▶ **WORK ITEM**: Scan the listing for "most" and copy out each line that has it.

▶ **GIVEN INFORMATION**:

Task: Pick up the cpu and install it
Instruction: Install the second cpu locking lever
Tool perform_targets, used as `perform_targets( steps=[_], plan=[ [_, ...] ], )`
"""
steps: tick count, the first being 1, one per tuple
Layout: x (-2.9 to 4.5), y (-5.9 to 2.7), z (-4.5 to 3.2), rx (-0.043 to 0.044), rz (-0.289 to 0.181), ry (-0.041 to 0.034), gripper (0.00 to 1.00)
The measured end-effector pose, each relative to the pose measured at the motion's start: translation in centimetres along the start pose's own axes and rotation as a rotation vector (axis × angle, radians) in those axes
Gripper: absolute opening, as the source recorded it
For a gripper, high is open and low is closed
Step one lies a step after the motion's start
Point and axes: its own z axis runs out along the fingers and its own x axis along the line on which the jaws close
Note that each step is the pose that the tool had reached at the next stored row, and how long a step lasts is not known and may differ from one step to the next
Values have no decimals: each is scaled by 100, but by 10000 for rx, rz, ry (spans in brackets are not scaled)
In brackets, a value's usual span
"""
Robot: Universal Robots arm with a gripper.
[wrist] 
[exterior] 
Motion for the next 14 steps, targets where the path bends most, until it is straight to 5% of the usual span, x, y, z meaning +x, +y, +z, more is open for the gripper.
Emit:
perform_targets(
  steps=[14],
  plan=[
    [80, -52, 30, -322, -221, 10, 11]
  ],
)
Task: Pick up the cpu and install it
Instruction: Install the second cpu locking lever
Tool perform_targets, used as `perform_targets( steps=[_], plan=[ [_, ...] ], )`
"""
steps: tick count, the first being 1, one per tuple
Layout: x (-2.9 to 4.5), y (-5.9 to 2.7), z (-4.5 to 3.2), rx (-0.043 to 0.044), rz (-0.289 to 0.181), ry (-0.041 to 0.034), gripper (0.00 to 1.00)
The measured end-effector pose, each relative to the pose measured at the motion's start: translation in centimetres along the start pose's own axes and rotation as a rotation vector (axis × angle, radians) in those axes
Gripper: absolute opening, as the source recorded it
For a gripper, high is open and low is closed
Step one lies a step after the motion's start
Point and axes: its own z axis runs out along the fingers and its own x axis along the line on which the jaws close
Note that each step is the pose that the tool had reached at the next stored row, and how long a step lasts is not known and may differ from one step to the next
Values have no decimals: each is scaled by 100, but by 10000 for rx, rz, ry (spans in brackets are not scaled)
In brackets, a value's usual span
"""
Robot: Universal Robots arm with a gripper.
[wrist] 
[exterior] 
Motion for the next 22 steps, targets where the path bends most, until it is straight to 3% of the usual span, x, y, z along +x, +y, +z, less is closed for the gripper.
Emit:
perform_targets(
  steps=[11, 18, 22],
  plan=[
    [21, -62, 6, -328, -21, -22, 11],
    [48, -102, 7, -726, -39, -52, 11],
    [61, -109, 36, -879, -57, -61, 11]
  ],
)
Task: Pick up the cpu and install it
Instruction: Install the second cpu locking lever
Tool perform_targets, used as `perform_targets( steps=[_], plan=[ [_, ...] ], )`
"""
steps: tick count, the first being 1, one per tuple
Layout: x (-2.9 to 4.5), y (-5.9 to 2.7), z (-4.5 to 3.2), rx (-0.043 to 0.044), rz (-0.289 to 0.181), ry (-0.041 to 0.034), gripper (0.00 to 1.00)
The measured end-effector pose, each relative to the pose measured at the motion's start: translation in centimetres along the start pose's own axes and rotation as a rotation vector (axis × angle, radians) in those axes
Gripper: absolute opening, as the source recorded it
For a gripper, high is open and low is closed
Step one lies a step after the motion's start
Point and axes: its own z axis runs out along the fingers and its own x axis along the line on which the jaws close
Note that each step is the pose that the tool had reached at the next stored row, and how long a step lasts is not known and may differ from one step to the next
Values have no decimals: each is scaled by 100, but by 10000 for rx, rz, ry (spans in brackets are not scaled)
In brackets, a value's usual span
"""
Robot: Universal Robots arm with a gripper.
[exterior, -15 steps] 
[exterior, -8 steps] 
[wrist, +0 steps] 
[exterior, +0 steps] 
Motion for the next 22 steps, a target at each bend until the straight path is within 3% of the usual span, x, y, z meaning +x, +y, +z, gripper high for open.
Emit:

▶ **EXERCISE RESULT**:
Motion for the next 14 steps, targets where the path bends most, until it is straight to 5% of the usual span, x, y, z meaning +x, +y, +z, more is open for the gripper.
Motion for the next 22 steps, targets where the path bends most, until it is straight to 3% of the usual span, x, y, z along +x, +y, +z, less is closed for the gripper.

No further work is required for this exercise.